Mosques in Lisbon's Mouraria quarter 'full to bursting'
Image: Miguel A. Lopes/ Lusa

Mosques in Lisbon’s Mouraria quarter ‘full to bursting’

Muslims challenge City Hall to ‘make good on promises’ and build new mosque

Lusa today reports on “Long queues outside Lisbon mosques as council fails to keep promise”.

“Mosques in the Lisbon city centre neighbourhood of Mouraria are unable to accommodate all those who want to enter them, with many faithful queuing outside, waiting for their turn to pray – with past promises from Lisbon city council to build a new space yet to be kept”, continues the text.

“The crowds are at their largest on Fridays, a holy day for Islam, with two queues: on one side for the mosque in Rua do Terreirinho, which is smaller, on the other for the Islamic Centre of Bangladesh, in Beco de São Marçal.

“Down Rua do Benformoso, the area’s narrow main thoroughfare and up Calçada Agostinho de Carvalho, as 1 pm  approaches, more and more men, old and young, and some children, from a variety of backgrounds, but predominantly from the Indian subcontinent, take up their positions.

Image: Miguel A. Lopes/ Lusa

“During the changeover between prayers, those inside leave quickly, even without putting on their shoes, so as not to block up the entrance. Outside, some people have been waiting for more than two hours.

“With a capacity for 500 worshippers and two carpeted rooms, one upstairs and one downstairs, the Bangladesh Islamic Centre is awaiting a move to a new location, promised by the city council 12 years ago – when Portugal’s current prime minister, António Costa of the Socialist Party (PS), was mayor of Lisbon.

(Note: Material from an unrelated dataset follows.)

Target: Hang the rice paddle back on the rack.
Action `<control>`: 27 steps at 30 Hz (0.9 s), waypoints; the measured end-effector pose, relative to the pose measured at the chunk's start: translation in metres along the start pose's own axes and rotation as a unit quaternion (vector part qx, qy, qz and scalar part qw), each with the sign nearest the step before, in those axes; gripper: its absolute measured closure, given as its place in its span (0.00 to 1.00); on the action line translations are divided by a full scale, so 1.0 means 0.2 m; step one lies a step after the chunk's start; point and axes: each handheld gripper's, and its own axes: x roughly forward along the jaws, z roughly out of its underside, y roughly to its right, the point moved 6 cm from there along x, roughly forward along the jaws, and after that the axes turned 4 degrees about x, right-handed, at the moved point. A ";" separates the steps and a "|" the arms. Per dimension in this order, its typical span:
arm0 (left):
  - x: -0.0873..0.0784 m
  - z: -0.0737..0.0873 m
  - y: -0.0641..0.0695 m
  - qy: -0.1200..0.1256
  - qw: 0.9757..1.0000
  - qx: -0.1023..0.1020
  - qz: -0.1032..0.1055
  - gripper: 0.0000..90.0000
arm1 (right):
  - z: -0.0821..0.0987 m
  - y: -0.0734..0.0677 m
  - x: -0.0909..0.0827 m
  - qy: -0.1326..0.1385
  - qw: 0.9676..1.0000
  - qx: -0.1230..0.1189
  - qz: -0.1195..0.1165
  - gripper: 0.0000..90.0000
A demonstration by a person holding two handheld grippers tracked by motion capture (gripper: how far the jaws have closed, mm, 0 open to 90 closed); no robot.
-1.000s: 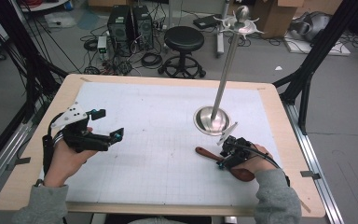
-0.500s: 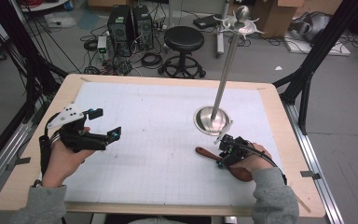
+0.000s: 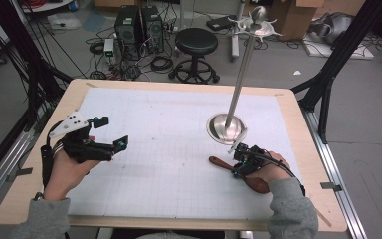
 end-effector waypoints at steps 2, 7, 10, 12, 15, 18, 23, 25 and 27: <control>0.00 0.00 0.00 0.000 1.000 -0.001 0.000 0.02 | 0.00 0.00 0.00 0.000 1.000 -0.001 0.000 0.83; 0.00 0.00 0.00 -0.001 1.000 -0.001 0.001 0.02 | 0.00 0.00 -0.01 0.001 1.000 -0.001 0.004 0.84; 0.00 0.00 -0.01 0.000 1.000 -0.002 0.000 0.02 | -0.01 0.01 -0.04 0.023 1.000 0.000 0.011 0.84; -0.01 0.00 -0.02 0.001 1.000 -0.002 -0.001 0.02 | -0.01 0.02 -0.09 0.046 0.999 0.003 0.023 0.84; -0.01 0.00 -0.01 0.002 1.000 -0.003 -0.002 0.02 | -0.01 0.03 -0.12 0.059 0.998 0.007 0.029 0.84; -0.01 -0.01 -0.01 0.002 1.000 -0.001 -0.001 0.02 | -0.01 0.03 -0.16 0.087 0.996 0.013 0.034 0.84; 0.00 -0.01 -0.01 0.002 1.000 -0.001 -0.001 0.02 | 0.00 0.04 -0.25 0.139 0.990 0.016 0.035 0.84; 0.00 -0.01 -0.01 0.002 1.000 -0.001 -0.001 0.02 | 0.00 0.04 -0.26 0.145 0.989 0.017 0.032 0.84; 0.00 -0.01 -0.01 0.003 1.000 0.000 -0.001 0.02 | 0.01 0.05 -0.28 0.161 0.986 0.022 0.028 0.85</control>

“The existing space, which was bought by the Bangladeshi community many years ago, cannot welcome all the worshippers who seek it out, acknowledges Rana Taslim Uddin, the centre’s president, who when he arrived in Mouraria in 1991 was one of just six Bangladeshi nationals in the city.

“This mosque doesn’t have the right conditions, because there’s no emergency exit, no windows,” he said. “It’s very difficult in the heat.”

Rana estimates that a place of worship is needed “for more or less two thousand people” now.

There are currently an estimated 60,000 Bangladesh nationals living in Portugal, mainly working as traders, Lusa continues.

“During Ramadan, the holy month for Muslims, the Muslims of Mouraria are not even able to break their fast together, as tradition dictates. And the current place of worship has no separate prayer room for women.

“A few days ago, Rana invited the current mayor of Lisbon, Carlos Moedas of the centre-right Social Democratic Party (PSD), who was elected in 2021, to visit the mosque”.

“The new mayor hasn’t replied yet,” he told Lusa, lamenting: “Politicians are in the moment, but then they forget.”

The current place of worship, agrees Miguel Coelho, Socialist president of the Santa Maria Maior parish council, “is unsuitable for the many people it attracts”. It is “absolutely necessary” to fulfil “the commitment made” to build a new mosque, which he recalls was “voted for by all the city’s political forces, including the representatives of the democratic right, the PSD and CDS-PP”.

A new mosque is needed, he stressed, “precisely so that these people don’t have to set up informal mosques in garages and/or shop spaces.”

The idea of building a new mosque in Mouraria, was first floated in 2012 but has since been mired in protests and delays, Lusa explains.

Initially the plan was to demolish buildings to create a square that would allow access to the place of worship via a pedestrianised passage between Rua da Palma, a major avenue nearby, and Rua do Benformoso.

In 2015, the matter was once again discussed at a public meeting organised by the city council, this time to ask Lisbon’s Municipal Assembly to approve the declaration of public utility for the expropriation of the buildings needed to carry out the project – a proposal that was unanimously approved.

However, a court challenge over the expropriation of two buildings by the owners, questioning the amount of compensation offered, delayed the whole process. The city council later said it was considering reformulating the project.

In June last year PS members in the Municipal Assembly criticised the “noisy silence” on the whole subject of the mosque plan.

In response, deputy mayor, Filipe Anacoreta Correia (CDS-PP), said that the council had carried out all the necessary procedures on the Mouraria mosque project but that “no decision has been taken” on the matter.

When questioned on all this by Lusa, the council did not respond.

Mouraria today is home to a large South Asian community, with many people from Bangladesh, India, Nepal and Pakistan, says the State news agency.

“Traders in the area complain that the current situation – with a high concentration of Muslim worshippers on the streets, particularly on Fridays – is detrimental to business.

“People can’t all fit inside and they have to pray in the street and that does cause discomfort at times, but nothing more than that,” says Miguel Coelho, stressing: “We don’t have religious conflict here.”

His words come just days after a proposed march by far-right organisations through the area was banned by the council, on the advice of police.